▶ [Requirement]: Locate the string "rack" in the listing below. Copy every line where it is found.

━━━ Supplied material

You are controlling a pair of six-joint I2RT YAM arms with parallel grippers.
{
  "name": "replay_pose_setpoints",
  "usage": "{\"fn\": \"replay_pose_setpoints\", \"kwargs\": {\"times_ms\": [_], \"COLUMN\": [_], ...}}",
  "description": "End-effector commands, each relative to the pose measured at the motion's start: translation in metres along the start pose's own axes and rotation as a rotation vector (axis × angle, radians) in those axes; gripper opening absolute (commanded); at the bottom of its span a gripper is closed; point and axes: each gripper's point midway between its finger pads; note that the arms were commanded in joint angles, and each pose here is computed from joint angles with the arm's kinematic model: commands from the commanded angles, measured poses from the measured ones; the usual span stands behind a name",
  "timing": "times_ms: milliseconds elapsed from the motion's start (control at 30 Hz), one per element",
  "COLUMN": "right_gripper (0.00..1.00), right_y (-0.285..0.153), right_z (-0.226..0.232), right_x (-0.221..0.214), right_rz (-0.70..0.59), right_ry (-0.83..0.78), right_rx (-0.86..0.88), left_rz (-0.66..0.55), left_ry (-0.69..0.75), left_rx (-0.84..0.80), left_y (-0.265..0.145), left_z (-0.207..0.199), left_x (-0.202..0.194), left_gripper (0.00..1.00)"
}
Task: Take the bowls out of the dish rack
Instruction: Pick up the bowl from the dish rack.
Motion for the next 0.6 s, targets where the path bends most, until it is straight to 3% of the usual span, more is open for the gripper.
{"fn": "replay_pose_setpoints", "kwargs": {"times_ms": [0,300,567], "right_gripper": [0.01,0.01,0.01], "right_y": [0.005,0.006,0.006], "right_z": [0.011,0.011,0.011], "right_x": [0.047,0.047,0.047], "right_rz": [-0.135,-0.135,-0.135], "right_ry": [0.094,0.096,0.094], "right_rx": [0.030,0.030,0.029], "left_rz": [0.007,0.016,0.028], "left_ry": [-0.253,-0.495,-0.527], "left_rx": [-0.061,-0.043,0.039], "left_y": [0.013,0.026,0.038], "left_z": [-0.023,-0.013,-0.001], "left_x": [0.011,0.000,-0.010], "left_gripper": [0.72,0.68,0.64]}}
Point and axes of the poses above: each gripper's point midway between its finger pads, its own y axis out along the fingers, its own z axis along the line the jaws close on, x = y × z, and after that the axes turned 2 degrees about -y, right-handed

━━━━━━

▶ [Answer to this exercise]:
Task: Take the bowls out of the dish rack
Instruction: Pick up the bowl from the dish rack.

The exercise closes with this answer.